Saturday, September 18, 2010
Female Science Professor has a post
up that makes me a little...paranoid. In a nutshell, she expresses concern as a PI that looks may be deceiving when it comes to hiring post-docs. In other words, someone's CV might be awesome, but people who've actually worked with this person might secretly let PI know that said post-doc is a lazy sack of poop. Or maybe PI will read into a passing comment made by said post-doc in an email and deduce that the post-doc might be a lazy sack of poop. As someone who is currently searching for a new post-doc home, I am hoping very much not to appear as a lazy sack of poop. I don't think
I am a lazy sack of poop, but what if someone somewhere is calling me a lazy sack of poop?
In the comments of FSP's post, Physioprof notes that "I receive multiple e-mails per week from people looking for post-doc positions, and I ignore the vast majority of them."

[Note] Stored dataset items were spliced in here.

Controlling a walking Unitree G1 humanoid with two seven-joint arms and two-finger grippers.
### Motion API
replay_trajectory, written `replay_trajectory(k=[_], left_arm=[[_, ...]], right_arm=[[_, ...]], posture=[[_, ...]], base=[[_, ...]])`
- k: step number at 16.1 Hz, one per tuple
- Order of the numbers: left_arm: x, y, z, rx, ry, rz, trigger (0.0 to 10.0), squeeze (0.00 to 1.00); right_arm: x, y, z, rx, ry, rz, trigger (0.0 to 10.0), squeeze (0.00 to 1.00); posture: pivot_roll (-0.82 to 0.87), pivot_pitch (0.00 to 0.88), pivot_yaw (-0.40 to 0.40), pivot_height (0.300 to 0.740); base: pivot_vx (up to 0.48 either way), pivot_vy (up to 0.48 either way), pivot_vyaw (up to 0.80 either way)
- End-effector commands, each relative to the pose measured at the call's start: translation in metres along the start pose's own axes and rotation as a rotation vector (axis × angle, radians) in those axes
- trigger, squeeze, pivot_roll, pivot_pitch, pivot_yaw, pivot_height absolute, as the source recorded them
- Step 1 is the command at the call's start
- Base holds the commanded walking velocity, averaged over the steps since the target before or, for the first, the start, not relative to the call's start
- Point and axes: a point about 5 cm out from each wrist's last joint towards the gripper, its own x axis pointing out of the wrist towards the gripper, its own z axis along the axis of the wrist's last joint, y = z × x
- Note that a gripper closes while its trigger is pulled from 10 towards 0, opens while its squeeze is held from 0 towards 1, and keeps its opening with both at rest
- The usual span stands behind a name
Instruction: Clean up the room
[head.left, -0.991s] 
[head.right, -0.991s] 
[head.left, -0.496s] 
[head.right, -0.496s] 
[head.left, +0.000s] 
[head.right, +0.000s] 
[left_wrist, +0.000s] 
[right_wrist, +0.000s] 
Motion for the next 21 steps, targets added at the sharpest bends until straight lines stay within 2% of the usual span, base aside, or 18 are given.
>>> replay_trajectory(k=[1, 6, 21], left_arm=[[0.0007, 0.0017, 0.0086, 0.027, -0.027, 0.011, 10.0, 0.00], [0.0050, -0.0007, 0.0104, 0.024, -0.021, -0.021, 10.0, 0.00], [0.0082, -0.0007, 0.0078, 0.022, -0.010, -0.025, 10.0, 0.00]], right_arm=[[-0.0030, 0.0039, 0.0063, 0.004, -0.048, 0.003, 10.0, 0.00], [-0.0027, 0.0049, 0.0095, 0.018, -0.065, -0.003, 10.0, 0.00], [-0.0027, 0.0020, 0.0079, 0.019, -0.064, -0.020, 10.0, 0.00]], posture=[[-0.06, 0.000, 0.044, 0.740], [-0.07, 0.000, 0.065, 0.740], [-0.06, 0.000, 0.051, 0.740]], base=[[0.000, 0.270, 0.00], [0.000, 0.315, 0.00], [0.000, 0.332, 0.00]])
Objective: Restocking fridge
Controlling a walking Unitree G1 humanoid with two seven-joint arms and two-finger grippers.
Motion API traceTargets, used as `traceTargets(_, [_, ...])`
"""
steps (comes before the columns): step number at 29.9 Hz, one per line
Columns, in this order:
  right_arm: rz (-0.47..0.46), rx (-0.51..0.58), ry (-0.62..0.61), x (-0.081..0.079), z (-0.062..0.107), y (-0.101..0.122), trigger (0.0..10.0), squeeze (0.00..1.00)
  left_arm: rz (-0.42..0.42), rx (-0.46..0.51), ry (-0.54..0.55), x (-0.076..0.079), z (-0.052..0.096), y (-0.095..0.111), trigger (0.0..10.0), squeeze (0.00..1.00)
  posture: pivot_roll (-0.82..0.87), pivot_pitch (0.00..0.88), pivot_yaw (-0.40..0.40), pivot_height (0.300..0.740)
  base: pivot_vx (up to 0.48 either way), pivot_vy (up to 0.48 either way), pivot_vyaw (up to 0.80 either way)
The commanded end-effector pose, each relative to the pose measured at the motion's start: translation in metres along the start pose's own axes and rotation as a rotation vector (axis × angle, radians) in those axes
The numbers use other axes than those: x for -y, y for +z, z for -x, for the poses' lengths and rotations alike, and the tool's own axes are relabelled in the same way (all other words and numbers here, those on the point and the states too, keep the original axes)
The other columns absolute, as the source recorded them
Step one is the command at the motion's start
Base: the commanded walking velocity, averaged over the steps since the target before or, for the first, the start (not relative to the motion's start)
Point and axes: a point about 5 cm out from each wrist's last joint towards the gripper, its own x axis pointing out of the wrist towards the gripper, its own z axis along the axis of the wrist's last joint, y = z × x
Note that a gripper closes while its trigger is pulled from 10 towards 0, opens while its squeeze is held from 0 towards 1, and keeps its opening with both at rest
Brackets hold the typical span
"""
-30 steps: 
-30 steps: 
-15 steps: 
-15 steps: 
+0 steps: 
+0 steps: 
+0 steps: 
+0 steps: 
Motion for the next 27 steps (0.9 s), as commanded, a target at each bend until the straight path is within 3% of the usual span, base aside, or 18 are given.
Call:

* This also has me worried, but as is PP's wont, the comment is without elaboration. What would make a PI not
ignore an email from a post-doc hopeful?
To date, I have sent out three emails to PIs with whom I'd like to do a 2nd post-doc. Generally speaking, the emails go as follows:Dear PI,
I'm writing because I'm interested in doing post-doctoral work in your lab. I'm currently wrapping up a post-doc with Famous Dude, during which I also worked with Other Famous Dude and Famous Dude #3. I studied blahdeblah. I read your recent paper on thingamabob, and I found idea X very exciting. I would love to follow up on this work by studying Y. I am trained in techniques ABC and need to learn D&E before becoming an independent investigator, which is why you are perfect for me. I've attached my CV to this email and would be happy to have letters of recommendation sent to you.
Am I doing anything wrong, here? I feel like someone who's recently gotten out of a long-term relationship and is back on the dating scene but has no idea how the kids do things these days. When I got my current post-doc position, it was all relatively casual and easy, so I'm not sure if other PIs like things to be more formal. I imagine, though, that PIs would not want a big long thing to have to read--they want to see my past PIs and what my pubs are, they don't need a full-scale analysis of their research. On teh Twitter today, several of my tweeps suggested that I send a hard copy letter, which I have to admit never occurred to me. It seems so...quaint, doesn't it? But at the same time, they have a point--perhaps the quaintness will get me the attention I need in what I'm sure is a sea of post-doc requests, the vast majority of which are being ignored.*
My first response came in less than 24 hrs. This PI was "very impressed with [my] credentials" and wanted to "seriously pursue the possibility " of me joining the lab, but he had to check some policy or something. Unfortunately, apparently I have too much experience for him to hire me as a post-doc; his institution mandates that I'd have to be hired as a Research Associate or whatever, which he cannot do. Boo. The other two have only had a day or two to sit on my letters, and I'm trying not to freak out too much that they're going to ignore me. If they do, to put it quite delicately, I am fucked.
*(I'll be honest, even I
have received a few emails from people wanting to do post-docs with me, but I always respond with a polite "I'm sorry, but I do not actually have my own lab?" or something similar.)
And for those who didn't already catch it, this post's title comes from this:
I completely understand that struggle, as I had some splainin' to do as well (and under less favorable conditions). Since you've been in your current position a while, you can likely make a case for how you want to expand the principles and techniques in your repertoire. Also if there's overlap between your past work and prospective lab's current work, highlight that as providing a foundation for the transition into their lab.